And the hardest, perhaps truest, truth of these past few days:  Both my cousin and her husband had terrible Covid at the end of 2020, before there were any vaccines available. Both almost died.  Additionally, there is a vein of dementia that runs through her mother’s side of the family. My cousin appears to be slipping into that dark night, especially since she got Covid. It is still early and only now, is the family beginning to consider a thorough evaluation. God, we all hope we are wrong. While we were together, she and I laughed and carried on, told old stories. This is the cousin whose two sons were killed by the FARC, narcoguerrillas in Colombia, in 1987. We talked more about the days around those deaths than ever before and I was humbled that I was allowed into that place.  While my cousin’s slippage was obvious, it has not affected the deep, deep love that she and I share so it wasn’t anything that took away from the goodness of our time.
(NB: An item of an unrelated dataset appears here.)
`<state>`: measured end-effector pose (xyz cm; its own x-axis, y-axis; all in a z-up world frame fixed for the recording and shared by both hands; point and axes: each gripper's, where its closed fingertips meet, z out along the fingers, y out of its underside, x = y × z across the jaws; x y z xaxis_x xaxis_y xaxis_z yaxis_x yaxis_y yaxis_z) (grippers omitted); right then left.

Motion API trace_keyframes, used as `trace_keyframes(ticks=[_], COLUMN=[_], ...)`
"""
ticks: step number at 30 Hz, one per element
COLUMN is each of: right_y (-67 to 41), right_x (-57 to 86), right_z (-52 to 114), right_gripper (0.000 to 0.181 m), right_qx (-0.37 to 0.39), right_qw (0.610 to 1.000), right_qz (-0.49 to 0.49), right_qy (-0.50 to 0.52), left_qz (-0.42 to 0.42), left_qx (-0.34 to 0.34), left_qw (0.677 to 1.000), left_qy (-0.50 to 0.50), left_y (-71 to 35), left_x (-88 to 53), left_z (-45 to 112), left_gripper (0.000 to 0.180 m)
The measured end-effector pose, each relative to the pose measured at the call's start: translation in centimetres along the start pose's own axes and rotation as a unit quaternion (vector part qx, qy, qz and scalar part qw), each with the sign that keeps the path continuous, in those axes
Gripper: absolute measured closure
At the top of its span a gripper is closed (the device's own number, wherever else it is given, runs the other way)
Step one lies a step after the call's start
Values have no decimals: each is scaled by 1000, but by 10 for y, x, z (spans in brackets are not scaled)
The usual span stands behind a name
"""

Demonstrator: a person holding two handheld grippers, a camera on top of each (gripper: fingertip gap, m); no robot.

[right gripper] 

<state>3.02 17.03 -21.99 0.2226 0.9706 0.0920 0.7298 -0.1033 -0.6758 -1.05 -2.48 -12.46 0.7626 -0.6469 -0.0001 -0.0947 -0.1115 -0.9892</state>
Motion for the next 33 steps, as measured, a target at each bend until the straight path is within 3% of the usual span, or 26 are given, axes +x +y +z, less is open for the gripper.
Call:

Driving home yesterday, with no delays or rain, only sunshine and lovely rolling hills and open spaces between Savannah and Lowndesboro, I ached with the knowledge of how quickly time goes by, how many goodbyes and losses I’ve already experienced and how many more lie ahead. It is so trite and cliché.  And so essential. Make it count. Don’t think you’ll have another chance. Don’t forget to tell people how much you love them and what it means that they love you. I forget all that constantly. I shut down, go into work mode with blinders on. Being with my cousin was a nudge from the Spirit of Love and Life telling me, “don’t forget…” 

Monday After Easter

If you know me, you know I am quite driving-averse. Like, a lot.  I surprised my own self this morning. I had checked tire pressure, had gotten new windshield wiper blades, filled the windshield washer fluid up to the top and charged a fancy new jumper set in case my battery dies (I even remembered to put it in my car last night). At 7:30 this morning, I hit the road—filled up on gas, went through the car wash and then got on I-85. 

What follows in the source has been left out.